Les États-Unis ont vertement réprimandé jeudi le Kenya, pourtant leur allié traditionnel en Afrique et la terre d'origine du président Obama, en menaçant d'interdire de séjour certains dirigeants accusés de freiner les réformes et de fermer les yeux sur une corruption endémique.

Le gouvernement américain a indiqué avoir envoyé une lettre à 15 responsables kenyans - ministres, parlementaires, hauts fonctionnaires - pour les prévenir qu'ils seraient interdits de séjour aux États-Unis, ainsi que leurs proches, «dans les semaines à venir», sauf changement radical d'attitude de leur part. «Certaines de ces personnes n'encouragent pas activement les réformes, et parfois s'y opposent même», a accusé l'ambassadeur américain à Nairobi, Michael Ranneberger, devant la presse.

Le diplomate, qui a refusé de préciser le nom des responsables visés, a ajouté que les États-Unis allaient désormais «examiner de plus près toute proposition (d'aide) en faveur du Kenya au sein des institutions financières internationales».

L'ambassadeur américain a souligné que ces décisions reflétaient la position personnelle de Barack Obama, dont le père était un Kényan ayant émigré aux États-Unis.

Si le gouvernement kenyan espérait que les origines du président américain lui vaudrait une tendresse particulière, il avait vite déchanté en constatant que Barack Obama l'avait boudé au profit du Ghana, présenté comme le nouveau parangon de bonne gestion en Afrique, pour sa première et brève visite en Afrique en juillet.

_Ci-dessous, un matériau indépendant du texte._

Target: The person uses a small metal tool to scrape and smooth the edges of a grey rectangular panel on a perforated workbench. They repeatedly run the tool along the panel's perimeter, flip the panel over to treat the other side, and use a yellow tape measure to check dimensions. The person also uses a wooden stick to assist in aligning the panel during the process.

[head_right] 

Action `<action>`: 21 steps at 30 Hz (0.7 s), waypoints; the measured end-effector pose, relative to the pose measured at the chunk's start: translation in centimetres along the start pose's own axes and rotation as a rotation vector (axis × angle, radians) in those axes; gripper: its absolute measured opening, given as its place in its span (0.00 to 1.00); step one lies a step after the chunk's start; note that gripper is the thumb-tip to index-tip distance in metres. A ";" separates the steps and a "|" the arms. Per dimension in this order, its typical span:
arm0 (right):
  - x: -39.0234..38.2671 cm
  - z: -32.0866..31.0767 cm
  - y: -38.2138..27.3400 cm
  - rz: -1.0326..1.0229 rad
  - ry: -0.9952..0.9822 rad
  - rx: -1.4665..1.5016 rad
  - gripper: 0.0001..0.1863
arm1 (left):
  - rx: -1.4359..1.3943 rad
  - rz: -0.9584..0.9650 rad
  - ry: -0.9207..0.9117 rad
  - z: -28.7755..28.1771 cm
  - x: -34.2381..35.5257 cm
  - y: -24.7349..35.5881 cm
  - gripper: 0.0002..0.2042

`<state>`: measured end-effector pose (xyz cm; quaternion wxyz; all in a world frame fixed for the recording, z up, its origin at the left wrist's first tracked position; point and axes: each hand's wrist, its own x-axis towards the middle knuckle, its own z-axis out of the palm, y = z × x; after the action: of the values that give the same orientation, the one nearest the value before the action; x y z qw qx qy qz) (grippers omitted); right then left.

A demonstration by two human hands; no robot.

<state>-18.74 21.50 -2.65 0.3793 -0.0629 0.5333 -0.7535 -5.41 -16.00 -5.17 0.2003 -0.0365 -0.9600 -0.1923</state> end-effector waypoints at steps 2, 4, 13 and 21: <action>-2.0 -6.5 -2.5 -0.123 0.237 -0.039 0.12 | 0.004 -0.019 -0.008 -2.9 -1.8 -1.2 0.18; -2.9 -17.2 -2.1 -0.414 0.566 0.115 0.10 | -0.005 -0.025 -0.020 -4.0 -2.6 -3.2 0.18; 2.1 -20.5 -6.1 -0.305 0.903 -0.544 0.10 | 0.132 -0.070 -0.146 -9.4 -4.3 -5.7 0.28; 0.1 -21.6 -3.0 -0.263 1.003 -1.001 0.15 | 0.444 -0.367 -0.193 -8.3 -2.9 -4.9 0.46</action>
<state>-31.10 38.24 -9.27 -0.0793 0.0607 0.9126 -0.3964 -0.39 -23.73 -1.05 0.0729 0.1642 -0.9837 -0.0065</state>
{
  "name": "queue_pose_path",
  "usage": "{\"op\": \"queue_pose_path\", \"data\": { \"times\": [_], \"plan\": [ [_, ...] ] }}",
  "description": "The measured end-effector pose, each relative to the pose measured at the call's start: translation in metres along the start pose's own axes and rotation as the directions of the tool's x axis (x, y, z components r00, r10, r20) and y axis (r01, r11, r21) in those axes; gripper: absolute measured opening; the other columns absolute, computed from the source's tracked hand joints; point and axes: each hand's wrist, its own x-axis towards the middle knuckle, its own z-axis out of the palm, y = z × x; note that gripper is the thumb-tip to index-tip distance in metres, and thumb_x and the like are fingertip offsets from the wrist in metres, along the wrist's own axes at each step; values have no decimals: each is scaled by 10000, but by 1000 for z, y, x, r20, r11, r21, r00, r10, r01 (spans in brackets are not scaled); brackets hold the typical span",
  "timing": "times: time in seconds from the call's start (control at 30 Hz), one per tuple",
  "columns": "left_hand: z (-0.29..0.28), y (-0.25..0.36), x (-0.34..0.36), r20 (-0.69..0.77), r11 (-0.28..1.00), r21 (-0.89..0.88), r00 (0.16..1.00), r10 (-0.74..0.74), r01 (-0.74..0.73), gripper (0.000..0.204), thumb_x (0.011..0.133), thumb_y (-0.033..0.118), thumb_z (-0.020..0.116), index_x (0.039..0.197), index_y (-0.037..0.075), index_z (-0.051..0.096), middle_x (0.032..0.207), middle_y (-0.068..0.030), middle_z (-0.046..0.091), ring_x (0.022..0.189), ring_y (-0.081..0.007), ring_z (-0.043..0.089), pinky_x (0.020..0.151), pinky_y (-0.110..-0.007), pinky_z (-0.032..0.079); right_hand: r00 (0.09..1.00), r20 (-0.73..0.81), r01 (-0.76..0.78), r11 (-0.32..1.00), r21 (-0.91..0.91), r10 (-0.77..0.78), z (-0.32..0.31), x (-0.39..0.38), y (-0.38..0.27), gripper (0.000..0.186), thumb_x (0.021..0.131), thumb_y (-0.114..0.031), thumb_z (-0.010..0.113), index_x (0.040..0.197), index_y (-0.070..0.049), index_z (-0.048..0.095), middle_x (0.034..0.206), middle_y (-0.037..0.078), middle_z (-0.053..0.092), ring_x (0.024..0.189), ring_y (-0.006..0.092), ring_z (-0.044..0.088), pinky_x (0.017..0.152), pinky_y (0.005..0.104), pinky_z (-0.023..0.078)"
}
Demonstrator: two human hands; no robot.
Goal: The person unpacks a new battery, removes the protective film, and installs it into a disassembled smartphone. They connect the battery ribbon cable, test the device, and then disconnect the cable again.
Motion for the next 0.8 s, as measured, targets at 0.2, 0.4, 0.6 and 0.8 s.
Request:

Lors d'une tournée africaine début août, la secrétaire d'État américaine Hillary Clinton avait fait un détour par Nairobi, mais surtout pour y exhorter les responsables de ce pays à s'engager plus sérieusement en faveur des réformes.

Les États-Unis reprochent au gouvernement kényan d'être très loin du compte en matière de lutte contre la corruption et la criminalité, de respect de l'État de droit et de poursuites contre les auteurs des violences post-électorales de 2007.

Un gouvernement de coalition a été péniblement mis en place sous pression internationale après ces violences, suscitées par la réélection contestée du président Mwai Kibaki.

M. Kibaki avait alors accepté de nommer comme premier ministre son principal adversaire lors de ce scrutin, Raila Odinga, mais la plupart des réformes alors annoncées sont restées lettre morte, comme par exemple la cruciale question de la répartition des terres.

«Nous craignons profondément que l'incapacité à mener ces réformes provoque une plus grande instabilité encore à l'approche des élections de 2012», écrit Johnnie Carson, sous-secrétaire américain pour l'Afrique, dans la lettre envoyée aux responsables kenyans, tandis que le porte-parole du gouvernement à Nairobi dénonçait pour sa part la «diplomatie militante» américaine.

Au début du mois, Washington s'était déjà associé au concert de protestations suscité par la reconduction par le président Kibaki du chef de la lutte anticorruption, le juge Aaron Ringera, une décision jugée «troublante» «au regard des piètres performances» de l'intéressé.

La remontrance américaine recouvre une crainte plus générale, celle de voir l'instabilité au Kenya - un pays considéré il y a peu encore comme un des rares pôles de stabilité en Afrique de l'Est - avoir des conséquences négatives pour l'ensemble de la région.

Le Kenya pourrait notamment devenir un lieu privilégié de blanchiment de l'argent pour les combattants islamistes shebab ou pour les pirates qui sévissent dans la Somalie voisine, selon l'organisation de lutte contre la corruption Transparency International.